◆ **THE TASK**
Report each line from the records where the string "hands" turns up.

-- TASK INPUTS follows --

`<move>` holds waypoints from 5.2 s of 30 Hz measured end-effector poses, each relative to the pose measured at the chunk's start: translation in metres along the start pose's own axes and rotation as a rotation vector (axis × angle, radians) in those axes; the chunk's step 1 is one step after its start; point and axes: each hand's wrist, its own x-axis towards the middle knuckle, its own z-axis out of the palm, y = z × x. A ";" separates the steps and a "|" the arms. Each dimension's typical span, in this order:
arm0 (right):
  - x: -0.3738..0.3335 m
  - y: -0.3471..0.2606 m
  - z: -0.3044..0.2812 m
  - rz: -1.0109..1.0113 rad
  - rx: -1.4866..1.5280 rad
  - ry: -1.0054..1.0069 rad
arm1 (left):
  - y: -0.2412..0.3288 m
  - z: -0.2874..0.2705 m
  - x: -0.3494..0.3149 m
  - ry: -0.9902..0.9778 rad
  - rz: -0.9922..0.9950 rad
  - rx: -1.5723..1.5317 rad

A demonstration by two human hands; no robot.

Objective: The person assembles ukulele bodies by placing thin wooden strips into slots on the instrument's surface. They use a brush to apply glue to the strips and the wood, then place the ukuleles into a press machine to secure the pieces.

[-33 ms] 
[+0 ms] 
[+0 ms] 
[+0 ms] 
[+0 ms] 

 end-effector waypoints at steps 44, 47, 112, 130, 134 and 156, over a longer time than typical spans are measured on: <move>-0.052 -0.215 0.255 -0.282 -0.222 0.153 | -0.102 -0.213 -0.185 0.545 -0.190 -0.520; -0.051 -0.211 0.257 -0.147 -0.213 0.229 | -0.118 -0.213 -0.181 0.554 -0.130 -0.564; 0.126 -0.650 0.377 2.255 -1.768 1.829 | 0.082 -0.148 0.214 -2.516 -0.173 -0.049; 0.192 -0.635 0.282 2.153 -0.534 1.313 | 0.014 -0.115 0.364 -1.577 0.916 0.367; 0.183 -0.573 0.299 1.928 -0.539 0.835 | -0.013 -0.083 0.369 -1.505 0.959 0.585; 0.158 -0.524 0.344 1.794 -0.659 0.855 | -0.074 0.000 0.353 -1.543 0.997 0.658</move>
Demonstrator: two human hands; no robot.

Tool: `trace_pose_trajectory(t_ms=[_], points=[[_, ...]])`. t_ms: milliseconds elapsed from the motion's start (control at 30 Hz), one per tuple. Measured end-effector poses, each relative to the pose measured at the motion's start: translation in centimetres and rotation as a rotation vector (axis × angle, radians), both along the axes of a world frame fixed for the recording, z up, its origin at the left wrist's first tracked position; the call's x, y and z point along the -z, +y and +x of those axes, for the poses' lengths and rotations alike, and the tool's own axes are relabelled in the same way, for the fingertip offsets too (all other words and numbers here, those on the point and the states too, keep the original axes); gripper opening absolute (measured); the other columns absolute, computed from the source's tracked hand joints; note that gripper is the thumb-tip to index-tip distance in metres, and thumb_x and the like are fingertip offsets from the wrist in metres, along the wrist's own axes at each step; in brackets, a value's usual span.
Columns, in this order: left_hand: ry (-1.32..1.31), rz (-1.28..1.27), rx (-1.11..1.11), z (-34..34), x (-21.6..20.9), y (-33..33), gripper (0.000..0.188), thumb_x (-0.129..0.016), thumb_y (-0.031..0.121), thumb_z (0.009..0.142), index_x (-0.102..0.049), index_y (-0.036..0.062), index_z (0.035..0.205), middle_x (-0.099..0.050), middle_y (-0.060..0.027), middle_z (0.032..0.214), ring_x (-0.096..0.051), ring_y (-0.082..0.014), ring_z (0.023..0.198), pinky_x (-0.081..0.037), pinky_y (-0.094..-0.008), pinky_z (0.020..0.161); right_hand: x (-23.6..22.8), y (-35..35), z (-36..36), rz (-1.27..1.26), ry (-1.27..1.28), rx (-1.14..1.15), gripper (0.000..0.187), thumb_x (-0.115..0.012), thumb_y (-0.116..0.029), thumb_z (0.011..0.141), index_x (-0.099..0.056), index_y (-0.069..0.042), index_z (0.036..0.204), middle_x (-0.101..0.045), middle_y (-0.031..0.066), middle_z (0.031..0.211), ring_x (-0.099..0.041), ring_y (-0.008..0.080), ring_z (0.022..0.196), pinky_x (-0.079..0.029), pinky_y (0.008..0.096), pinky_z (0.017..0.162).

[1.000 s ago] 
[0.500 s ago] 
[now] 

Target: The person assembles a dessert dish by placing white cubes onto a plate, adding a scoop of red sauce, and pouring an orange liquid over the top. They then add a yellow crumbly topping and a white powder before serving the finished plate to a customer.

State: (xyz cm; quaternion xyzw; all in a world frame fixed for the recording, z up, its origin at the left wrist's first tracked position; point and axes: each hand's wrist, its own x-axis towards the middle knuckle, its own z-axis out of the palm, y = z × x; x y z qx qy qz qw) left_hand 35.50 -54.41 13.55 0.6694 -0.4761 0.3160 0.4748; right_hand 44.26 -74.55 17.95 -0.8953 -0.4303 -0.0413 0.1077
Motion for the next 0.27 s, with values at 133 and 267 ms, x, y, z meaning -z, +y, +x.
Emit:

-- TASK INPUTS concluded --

◆ **ANSWER TO THIS PROBLEM**
A demonstration by two human hands; no robot.
Demonstrator: two human hands; no robot.

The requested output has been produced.